◆ **ABOUT THIS EXERCISE**:
Write out each line below exactly as it appears.

◆ **RECORD EXCERPTS**:

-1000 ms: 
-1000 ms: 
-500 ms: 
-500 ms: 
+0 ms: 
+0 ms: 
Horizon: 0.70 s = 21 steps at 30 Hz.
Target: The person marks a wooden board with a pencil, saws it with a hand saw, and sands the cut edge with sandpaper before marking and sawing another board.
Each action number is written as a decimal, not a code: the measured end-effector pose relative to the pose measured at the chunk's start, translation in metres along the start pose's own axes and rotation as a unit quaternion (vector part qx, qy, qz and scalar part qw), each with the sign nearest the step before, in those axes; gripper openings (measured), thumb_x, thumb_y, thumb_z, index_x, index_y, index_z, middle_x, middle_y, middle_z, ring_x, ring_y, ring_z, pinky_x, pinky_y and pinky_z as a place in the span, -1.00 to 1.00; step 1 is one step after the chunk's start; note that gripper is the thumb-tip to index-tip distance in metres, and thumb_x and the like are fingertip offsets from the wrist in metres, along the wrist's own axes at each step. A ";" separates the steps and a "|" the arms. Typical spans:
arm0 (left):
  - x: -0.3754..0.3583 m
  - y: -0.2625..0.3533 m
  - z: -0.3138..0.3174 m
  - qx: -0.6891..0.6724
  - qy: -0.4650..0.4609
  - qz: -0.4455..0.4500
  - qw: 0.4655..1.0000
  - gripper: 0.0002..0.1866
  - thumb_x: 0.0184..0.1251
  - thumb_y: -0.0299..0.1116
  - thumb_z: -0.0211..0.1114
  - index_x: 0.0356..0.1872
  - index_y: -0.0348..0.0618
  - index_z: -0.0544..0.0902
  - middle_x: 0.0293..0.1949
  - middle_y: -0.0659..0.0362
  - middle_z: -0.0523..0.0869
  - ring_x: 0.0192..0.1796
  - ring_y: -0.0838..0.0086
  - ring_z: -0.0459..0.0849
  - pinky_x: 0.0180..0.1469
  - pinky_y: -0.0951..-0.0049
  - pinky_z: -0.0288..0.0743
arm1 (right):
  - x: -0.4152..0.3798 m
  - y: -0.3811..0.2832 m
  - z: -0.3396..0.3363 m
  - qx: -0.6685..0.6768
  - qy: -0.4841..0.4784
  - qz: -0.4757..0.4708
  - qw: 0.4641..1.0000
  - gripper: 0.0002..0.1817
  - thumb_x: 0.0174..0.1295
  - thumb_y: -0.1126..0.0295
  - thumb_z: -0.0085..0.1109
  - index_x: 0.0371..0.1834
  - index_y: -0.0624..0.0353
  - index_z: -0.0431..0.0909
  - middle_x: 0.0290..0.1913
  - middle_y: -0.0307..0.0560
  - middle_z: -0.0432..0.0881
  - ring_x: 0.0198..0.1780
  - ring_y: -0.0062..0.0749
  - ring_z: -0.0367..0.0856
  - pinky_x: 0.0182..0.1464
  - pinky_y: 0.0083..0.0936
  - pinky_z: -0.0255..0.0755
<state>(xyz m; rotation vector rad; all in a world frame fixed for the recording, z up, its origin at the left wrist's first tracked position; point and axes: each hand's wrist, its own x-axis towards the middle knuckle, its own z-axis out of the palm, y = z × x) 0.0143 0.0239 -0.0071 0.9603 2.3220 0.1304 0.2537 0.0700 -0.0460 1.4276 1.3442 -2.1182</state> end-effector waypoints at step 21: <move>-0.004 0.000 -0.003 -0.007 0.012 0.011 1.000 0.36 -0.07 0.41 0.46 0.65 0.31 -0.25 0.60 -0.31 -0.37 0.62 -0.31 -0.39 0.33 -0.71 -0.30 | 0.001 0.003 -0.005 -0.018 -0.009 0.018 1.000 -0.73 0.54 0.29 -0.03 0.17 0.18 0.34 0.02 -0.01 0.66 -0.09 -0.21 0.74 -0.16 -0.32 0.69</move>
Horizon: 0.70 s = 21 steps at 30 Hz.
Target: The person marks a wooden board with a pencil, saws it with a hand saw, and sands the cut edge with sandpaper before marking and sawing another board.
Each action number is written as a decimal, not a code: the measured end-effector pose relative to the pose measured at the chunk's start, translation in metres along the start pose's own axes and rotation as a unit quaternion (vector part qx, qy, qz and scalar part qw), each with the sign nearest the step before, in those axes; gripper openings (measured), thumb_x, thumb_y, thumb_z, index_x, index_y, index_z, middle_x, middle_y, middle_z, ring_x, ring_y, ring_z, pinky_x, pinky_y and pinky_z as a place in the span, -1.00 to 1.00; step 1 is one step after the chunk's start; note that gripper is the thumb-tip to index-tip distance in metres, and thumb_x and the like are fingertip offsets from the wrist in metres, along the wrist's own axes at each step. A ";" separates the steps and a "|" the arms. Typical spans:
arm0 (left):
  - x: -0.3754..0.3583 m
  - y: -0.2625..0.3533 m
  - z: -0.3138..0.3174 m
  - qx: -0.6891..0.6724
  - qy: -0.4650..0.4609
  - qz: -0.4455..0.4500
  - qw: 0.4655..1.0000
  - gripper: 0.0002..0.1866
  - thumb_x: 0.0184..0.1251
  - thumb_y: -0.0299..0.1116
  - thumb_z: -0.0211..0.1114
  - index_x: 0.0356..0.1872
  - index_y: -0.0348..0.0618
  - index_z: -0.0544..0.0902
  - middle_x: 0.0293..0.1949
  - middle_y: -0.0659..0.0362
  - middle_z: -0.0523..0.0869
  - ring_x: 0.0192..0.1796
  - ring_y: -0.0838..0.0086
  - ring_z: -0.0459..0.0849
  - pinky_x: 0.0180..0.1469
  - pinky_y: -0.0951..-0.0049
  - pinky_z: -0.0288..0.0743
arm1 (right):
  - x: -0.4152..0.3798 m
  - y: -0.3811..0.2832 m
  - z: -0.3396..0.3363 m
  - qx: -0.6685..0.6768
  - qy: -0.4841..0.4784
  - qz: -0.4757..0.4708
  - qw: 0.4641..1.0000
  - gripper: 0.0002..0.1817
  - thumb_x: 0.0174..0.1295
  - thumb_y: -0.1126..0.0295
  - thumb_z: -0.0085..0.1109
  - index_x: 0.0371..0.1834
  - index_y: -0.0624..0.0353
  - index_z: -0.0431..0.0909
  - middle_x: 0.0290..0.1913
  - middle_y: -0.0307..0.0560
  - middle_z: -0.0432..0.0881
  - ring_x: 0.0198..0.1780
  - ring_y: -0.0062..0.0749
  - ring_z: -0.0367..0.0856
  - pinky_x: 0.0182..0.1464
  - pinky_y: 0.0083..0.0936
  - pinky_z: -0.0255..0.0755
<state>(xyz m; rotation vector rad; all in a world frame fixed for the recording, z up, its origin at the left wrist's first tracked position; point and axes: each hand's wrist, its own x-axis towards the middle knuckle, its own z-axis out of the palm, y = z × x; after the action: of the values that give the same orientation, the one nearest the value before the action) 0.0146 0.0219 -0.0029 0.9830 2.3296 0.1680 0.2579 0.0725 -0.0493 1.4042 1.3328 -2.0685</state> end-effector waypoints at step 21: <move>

◆ **PROBLEM SOLUTION**:
-1000 ms: 
-1000 ms: 
-500 ms: 
-500 ms: 
+0 ms: 
+0 ms: 
Horizon: 0.70 s = 21 steps at 30 Hz.
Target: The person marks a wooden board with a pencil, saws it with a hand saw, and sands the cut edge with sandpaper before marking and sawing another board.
Each action number is written as a decimal, not a code: the measured end-effector pose relative to the pose measured at the chunk's start, translation in metres along the start pose's own axes and rotation as a unit quaternion (vector part qx, qy, qz and scalar part qw), each with the sign nearest the step before, in those axes; gripper openings (measured), thumb_x, thumb_y, thumb_z, index_x, index_y, index_z, middle_x, middle_y, middle_z, ring_x, ring_y, ring_z, pinky_x, pinky_y and pinky_z as a place in the span, -1.00 to 1.00; step 1 is one step after the chunk's start; note that gripper is the thumb-tip to index-tip distance in metres, and thumb_x and the like are fingertip offsets from the wrist in metres, along the wrist's own axes at each step. A ";" separates the steps and a "|" the arms. Typical spans:
arm0 (left):
  - x: -0.3754..0.3583 m
  - y: -0.2625..0.3533 m
  - z: -0.3138..0.3174 m
  - qx: -0.6891..0.6724
  - qy: -0.4650..0.4609
  - qz: -0.4455..0.4500
  - qw: 0.4655..1.0000
  - gripper: 0.0002..0.1866
  - thumb_x: 0.0184..0.1251
  - thumb_y: -0.0299..0.1116
  - thumb_z: -0.0211..0.1114
  - index_x: 0.0356..0.1872
  - index_y: -0.0348..0.0618
  - index_z: -0.0544..0.0902
  - middle_x: 0.0293..0.1949
  - middle_y: -0.0659..0.0362
  - middle_z: -0.0523..0.0869
  - ring_x: 0.0192..0.1796
  - ring_y: -0.0838..0.0086
  - ring_z: -0.0459..0.0849
  - pinky_x: 0.0180..0.1469
  - pinky_y: -0.0951..-0.0049
  - pinky_z: -0.0288..0.0743
arm1 (right):
  - x: -0.4152..0.3798 m
  - y: -0.3811..0.2832 m
  - z: -0.3396..0.3363 m
  - qx: -0.6685..0.6768
  - qy: -0.4841..0.4784
  - qz: -0.4757..0.4708
  - qw: 0.4641..1.0000
  - gripper: 0.0002..0.1817
  - thumb_x: 0.0174..0.1295
  - thumb_y: -0.1126..0.0295
  - thumb_z: -0.0085..0.1109
  - index_x: 0.0371..0.1834
  - index_y: -0.0624..0.0353
  - index_z: -0.0431..0.0909
  - middle_x: 0.0290..0.1913
  - middle_y: -0.0307..0.0560
  - middle_z: -0.0432..0.0881
  - ring_x: 0.0198..0.1780
  - ring_y: -0.0062..0.0749
  - ring_z: -0.0367..0.0856
  - pinky_x: 0.0182..0.1464
  - pinky_y: 0.0083..0.0936
  - pinky_z: -0.0255..0.0755
<state>(xyz m; rotation vector rad; all in a world frame fixed for the recording, z up, its origin at the left wrist's first tracked position; point and axes: each hand's wrist, its own x-axis towards the middle knuckle, its own z-axis out of the palm, y = z × x) 0.0143 0.0239 -0.0071 0.9603 2.3220 0.1304 0.2537 0.0700 -0.0460 1.4276 1.3442 -2.1182</state> end-effector waypoints at step 21: <move>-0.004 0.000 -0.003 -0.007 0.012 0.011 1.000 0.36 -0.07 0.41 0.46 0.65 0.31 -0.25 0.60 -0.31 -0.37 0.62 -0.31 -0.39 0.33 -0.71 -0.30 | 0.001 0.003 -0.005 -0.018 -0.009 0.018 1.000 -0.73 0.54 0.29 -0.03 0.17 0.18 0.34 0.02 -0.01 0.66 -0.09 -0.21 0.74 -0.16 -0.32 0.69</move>
Horizon: 0.70 s = 21 steps at 30 Hz.
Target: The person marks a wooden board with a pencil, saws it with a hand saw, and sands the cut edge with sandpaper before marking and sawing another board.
Each action number is written as a decimal, not a code: the measured end-effector pose relative to the pose measured at the chunk's start, translation in metres along the start pose's own axes and rotation as a unit quaternion (vector part qx, qy, qz and scalar part qw), each with the sign nearest the step before, in those axes; gripper openings (measured), thumb_x, thumb_y, thumb_z, index_x, index_y, index_z, middle_x, middle_y, middle_z, ring_x, ring_y, ring_z, pinky_x, pinky_y and pinky_z as a place in the span, -1.00 to 1.00; step 1 is one step after the chunk's start; note that gripper is the thumb-tip to index-tip distance in metres, and thumb_x and the like are fingertip offsets from the wrist in metres, along the wrist's own axes at each step. A ";" separates the steps and a "|" the arms. Typical spans:
arm0 (left):
  - x: -0.3754..0.3583 m
  - y: -0.2625..0.3533 m
  - z: -0.3138..0.3174 m
  - qx: -0.6891..0.6724
  - qy: -0.4650..0.4609
  - qz: -0.4455..0.4500
  - qw: 0.4655..1.0000
  - gripper: 0.0002..0.1866
  - thumb_x: 0.0184..0.1251
  - thumb_y: -0.0299..0.1116
  - thumb_z: -0.0211..0.1114
  - index_x: 0.0356..0.1872
  - index_y: -0.0348..0.0618
  - index_z: -0.0544..0.0902
  - middle_x: 0.0293..0.1949
  - middle_y: -0.0659..0.0362
  - middle_z: -0.0523..0.0869
  - ring_x: 0.0192..0.1796
  - ring_y: -0.0838..0.0086
  - ring_z: -0.0459..0.0849
  - pinky_x: 0.0180..0.1469
  - pinky_y: -0.0951..-0.0049
  - pinky_z: -0.0288..0.0743
arm1 (right):
  - x: -0.4152..0.3798 m
  - y: -0.3811..0.2832 m
  - z: -0.3396..0.3363 m
  - qx: -0.6685..0.6768
  - qy: -0.4841..0.4784
  - qz: -0.4757..0.4708
  - qw: 0.4641..1.0000
  - gripper: 0.0002..0.1817
  - thumb_x: 0.0174..0.1295
  - thumb_y: -0.1126..0.0295
  - thumb_z: -0.0085..0.1109
  - index_x: 0.0371..0.1834
  - index_y: -0.0624..0.0353
  - index_z: -0.0431..0.0909
  - middle_x: 0.0290..0.1913
  - middle_y: -0.0307..0.0560
  - middle_z: -0.0432..0.0881
  - ring_x: 0.0198..0.1780
  - ring_y: -0.0062..0.0749
  - ring_z: -0.0367..0.0856
  - pinky_x: 0.0182..0.1464
  - pinky_y: 0.0083..0.0936
  - pinky_z: -0.0255..0.0755
<state>(xyz m; rotation vector rad; all in a world frame fixed for the recording, z up, its origin at the left wrist's first tracked position; point and axes: each hand's wrist, its own x-axis towards the middle knuckle, its own z-axis out of the palm, y = z × x; after the action: of the values that give the same orientation, the one nearest the value before the action) 0.0146 0.0219 -0.0029 0.9830 2.3296 0.1680 0.2579 0.0725 -0.0493 1.4042 1.3328 -2.0685</state> end-effector waypoints at step 21: <move>

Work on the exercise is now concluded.